§ Problem description
First find the line with "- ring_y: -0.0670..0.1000" in the entries below, then set down exactly every line through the line with "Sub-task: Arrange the", that line included.

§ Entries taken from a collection

● ● ● ● ● ● ●

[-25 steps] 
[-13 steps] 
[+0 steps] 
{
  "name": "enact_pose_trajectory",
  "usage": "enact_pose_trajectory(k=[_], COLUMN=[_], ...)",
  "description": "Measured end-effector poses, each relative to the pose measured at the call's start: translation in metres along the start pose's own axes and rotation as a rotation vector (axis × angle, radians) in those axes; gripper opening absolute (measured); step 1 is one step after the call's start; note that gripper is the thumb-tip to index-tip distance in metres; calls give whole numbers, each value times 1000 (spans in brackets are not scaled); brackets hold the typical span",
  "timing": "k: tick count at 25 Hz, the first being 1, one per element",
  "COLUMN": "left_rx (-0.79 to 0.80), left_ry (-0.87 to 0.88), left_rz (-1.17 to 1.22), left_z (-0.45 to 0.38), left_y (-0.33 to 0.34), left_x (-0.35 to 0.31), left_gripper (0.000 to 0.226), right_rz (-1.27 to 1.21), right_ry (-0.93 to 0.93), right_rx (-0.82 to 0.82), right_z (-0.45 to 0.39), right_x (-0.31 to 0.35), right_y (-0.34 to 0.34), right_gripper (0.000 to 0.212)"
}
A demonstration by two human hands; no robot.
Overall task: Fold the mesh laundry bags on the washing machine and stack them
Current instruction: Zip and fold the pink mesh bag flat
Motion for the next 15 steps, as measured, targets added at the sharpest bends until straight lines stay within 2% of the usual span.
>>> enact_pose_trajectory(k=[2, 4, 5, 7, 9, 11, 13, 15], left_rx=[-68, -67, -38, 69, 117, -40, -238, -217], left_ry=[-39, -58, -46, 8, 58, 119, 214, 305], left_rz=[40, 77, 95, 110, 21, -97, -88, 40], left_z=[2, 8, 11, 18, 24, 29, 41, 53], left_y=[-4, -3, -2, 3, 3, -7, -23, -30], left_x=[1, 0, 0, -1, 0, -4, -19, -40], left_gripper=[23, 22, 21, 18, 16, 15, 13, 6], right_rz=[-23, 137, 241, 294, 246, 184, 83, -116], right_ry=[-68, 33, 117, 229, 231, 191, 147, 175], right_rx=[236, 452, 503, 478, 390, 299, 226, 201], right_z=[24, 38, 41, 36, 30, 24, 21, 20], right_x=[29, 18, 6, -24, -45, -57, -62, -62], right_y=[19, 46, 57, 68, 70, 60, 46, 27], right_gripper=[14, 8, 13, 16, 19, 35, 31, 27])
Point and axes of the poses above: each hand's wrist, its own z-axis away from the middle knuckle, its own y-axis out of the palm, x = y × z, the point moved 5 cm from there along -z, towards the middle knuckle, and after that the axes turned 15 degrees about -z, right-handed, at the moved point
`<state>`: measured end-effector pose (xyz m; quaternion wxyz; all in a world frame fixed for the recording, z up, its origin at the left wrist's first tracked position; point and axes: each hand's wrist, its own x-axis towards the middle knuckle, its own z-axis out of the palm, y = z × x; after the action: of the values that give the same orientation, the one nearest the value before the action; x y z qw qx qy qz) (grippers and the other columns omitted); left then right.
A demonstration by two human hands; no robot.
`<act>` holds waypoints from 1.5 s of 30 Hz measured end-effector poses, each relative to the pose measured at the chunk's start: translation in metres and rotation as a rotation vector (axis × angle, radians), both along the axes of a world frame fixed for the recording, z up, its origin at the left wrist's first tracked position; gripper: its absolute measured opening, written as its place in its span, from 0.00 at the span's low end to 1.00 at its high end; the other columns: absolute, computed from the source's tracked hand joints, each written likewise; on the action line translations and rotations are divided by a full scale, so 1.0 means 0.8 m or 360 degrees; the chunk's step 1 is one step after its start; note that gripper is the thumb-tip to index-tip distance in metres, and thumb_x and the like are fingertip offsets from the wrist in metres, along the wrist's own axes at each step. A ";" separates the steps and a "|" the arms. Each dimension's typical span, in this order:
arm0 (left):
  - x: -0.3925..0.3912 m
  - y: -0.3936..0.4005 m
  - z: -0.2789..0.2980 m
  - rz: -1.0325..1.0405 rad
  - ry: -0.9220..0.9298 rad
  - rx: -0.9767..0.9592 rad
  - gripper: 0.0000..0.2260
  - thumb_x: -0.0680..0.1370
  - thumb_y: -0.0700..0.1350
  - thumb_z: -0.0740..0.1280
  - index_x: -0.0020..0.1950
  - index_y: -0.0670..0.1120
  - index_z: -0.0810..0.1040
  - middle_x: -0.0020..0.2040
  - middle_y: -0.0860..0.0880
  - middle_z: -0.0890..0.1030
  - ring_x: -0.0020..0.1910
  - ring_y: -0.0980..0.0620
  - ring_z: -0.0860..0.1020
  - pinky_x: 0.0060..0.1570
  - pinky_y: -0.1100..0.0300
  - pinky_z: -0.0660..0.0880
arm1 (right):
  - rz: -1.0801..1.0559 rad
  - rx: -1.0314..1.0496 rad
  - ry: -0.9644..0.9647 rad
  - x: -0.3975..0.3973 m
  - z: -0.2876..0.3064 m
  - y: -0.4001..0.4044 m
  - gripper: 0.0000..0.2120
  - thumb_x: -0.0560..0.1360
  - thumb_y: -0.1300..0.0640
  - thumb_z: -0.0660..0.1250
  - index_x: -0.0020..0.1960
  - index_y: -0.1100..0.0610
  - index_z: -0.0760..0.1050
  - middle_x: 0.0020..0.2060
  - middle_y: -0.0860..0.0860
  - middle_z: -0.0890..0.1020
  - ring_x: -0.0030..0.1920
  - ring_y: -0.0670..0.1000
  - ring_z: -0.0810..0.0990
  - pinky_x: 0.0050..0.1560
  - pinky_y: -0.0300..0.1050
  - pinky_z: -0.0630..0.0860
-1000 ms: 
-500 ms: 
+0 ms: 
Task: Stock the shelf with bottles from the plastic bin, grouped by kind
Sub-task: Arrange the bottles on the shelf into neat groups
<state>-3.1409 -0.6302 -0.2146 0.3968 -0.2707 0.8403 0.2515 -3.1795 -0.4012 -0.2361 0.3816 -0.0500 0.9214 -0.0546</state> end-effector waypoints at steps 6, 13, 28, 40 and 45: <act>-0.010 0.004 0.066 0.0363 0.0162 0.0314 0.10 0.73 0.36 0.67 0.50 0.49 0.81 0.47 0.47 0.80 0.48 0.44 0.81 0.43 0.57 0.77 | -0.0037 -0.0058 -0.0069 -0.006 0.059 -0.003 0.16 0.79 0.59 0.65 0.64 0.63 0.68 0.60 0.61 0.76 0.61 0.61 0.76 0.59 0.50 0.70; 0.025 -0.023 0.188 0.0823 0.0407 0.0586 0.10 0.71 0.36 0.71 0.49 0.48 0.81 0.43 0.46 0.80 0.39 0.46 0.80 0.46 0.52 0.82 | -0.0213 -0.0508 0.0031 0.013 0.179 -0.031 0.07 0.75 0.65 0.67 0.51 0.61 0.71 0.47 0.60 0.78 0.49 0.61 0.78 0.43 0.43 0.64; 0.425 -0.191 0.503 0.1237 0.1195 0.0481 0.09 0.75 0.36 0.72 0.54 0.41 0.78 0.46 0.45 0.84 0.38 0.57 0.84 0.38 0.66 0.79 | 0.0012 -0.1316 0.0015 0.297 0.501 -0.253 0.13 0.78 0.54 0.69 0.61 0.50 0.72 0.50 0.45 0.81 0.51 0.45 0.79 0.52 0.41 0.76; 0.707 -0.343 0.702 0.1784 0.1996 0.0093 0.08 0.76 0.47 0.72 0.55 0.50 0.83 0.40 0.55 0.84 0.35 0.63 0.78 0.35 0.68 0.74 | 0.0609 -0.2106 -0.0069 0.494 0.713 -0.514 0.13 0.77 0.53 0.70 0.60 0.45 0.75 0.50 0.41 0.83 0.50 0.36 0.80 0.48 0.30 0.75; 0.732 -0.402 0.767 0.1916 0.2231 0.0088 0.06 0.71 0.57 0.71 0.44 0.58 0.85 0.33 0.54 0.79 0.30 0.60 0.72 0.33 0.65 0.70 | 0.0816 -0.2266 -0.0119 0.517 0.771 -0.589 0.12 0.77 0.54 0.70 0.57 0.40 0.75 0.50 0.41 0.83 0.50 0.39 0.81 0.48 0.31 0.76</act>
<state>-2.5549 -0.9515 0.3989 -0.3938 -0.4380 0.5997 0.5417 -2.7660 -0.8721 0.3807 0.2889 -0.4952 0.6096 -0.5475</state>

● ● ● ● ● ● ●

§ Response area
  - ring_y: -0.0670..0.1000
  - ring_z: -0.0810..0.0990
  - pinky_x: 0.0050..0.1560
  - pinky_y: -0.0300..0.1050
  - pinky_z: -0.0630..0.0860
-1000 ms: 
-500 ms: 
+0 ms: 
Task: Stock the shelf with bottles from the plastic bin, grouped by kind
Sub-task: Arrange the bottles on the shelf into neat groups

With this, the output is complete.